Auch in dem Zimmer liegt auf allem Staub, denn einige der Fensterscheiben sind zerbrochen, und auch auf Laular.
Sein Blick geht aus dem Fenster hinüber zu den Hügeln, wo man in den Stollen arbeiten kann. Aus den Öffnungen dringt etwas Licht und beleuchtet die umliegende Leere. Niemand wohnt bei den Stollen, denn dort ist der Wind immer so stark, dass er an einem zerrt und in die Ohren drückt.

Laular ist fast noch ein Kind, gerade sechzehn, etwa einen Meter achtzig groß, schlaksig, seine Hände sind noch ein wenig zu groß für seine Proportionen. Sein Haar ist rückenlang, nachlässig geflochten und eigentlich dunkelbraun, aber durch den Staub fast rot. Seine Kleidung ist funktional, hat viele Taschen, denn alles, was er besitzt, trägt er bei sich, und unter dem vielen Dreck war sie wohl einmal rot. Um das Gesicht hat er eng einen Schal gewickelt. Dieser ist fast neu und man kann noch sehen, dass er mal grün-schwarz gestreift gewesen sein wird. Nur seine hellbraunen Augen sind zu erkennen und sie starren beinahe ewig zu den Hügeln.
Er wartet auf den richtigen Zeitpunkt. Sein Gefährte Ourin wollte bald da sein. Sie wollten sich hier treffen, in diesem Zimmer, in dem es nur das Bett gibt und den kaputten Wandschrank. Sie wollten hier schlafen, weil man drinnen etwas sicherer ist, und früh am Morgen nach Süden aufbrechen. Zum großen Raumhafen. Von dort kann man den Mars verlassen.
Sie wollten fort, sie hatten entbehrt und gehungert und gearbeitet, um genug Geld für eine Passage zusammen zu bekommen. Heute würde es reichen. Wenn Ourin heute aus den Stollen kam, hatten sie genug.

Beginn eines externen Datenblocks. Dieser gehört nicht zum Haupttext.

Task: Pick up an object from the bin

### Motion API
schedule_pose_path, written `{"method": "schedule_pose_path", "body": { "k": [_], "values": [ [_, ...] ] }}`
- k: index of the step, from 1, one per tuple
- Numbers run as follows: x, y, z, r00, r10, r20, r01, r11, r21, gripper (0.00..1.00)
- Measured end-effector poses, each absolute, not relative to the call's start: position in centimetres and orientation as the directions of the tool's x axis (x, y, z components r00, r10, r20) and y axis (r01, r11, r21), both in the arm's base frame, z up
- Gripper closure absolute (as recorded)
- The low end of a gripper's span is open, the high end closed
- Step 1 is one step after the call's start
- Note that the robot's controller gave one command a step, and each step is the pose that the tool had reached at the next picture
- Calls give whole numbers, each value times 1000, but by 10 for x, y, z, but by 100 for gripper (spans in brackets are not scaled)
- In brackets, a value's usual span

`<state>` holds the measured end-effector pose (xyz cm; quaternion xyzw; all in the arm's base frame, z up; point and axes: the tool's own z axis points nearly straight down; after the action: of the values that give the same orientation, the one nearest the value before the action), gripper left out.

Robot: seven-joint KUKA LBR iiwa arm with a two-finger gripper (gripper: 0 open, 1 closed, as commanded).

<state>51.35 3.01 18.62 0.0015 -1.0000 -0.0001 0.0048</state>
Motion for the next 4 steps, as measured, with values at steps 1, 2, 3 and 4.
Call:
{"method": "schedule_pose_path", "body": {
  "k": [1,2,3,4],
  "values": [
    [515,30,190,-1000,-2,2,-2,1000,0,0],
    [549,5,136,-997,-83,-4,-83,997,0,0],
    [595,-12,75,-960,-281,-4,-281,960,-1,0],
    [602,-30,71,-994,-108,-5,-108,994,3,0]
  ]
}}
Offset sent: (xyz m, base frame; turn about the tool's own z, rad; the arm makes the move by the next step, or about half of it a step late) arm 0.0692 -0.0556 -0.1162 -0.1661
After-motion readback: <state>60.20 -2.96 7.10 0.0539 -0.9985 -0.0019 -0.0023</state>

Plötzlich spürt er Wärme im Rücken und Arme umfangen ihn fest. Laular erwacht aus seiner Starre. Ourin blickt ihn über seine Schulter hinweg an und seine grünen Augen strahlen vor Freude – die untere Hälfte seines Gesichts bedeckt eine ehemals weiße Plastikmaske. Laular greift nach Ourins Händen und umfasst sie sanft, aber mit Nachdruck, er lehnt sich tiefer in die Umarmung und Erleichterung durchfährt ihn. Sie wissen nicht, was sie auf der anderen Seite des Transporters erwartet, aber es muss besser sein als diese Welt.
Es muss ein Ort sein, der einen nicht so auszehrt, nicht so an einem frisst und einen wertlos zurück lässt. Ein schöner Ort voller freundlicher Gesichter und Frieden.
Stille würde dort wohl sein, dort, wo das Sternenlicht wohnt.

Laular dreht sich um und umschlingt Ourin nun seinerseits, zusammen lassen sie sich auf das Bett rutschen und drücken ihre Gesichter aneinander, die Augen geschlossen, Körper an Körper, obwohl es so nur noch heißer wird, aber voller einsamen Verlangens.
Sie werden auch nicht mehr sprechen, es ist nicht mehr nötig.
Von draußen dringen die Alltagsgeräusche zu ihnen herein, belästigen ihr Zusammensein. Schreien, Knirschen, Hupen, Hämmern, Lärm. Noch sind sie nicht fort – noch sind sie hier, auf dem Mars, in ihrem bisherigen Leben. Es gibt Geräusche und Gestank und Hass und Leid.
Laular lässt seine Hand auf Ourins Brust wandern, um dessen Herzschlag zu erfühlen. Schlag um Schlag an seine Finger; so viel Nähe und Vertrautheit.

Und morgen werden sie in den Transporter steigen. Laular lächelt in seinen Schal hinein. Ourin und er – zusammen werden sie erfahren, was die Leute den Tod im Sternenlicht nennen.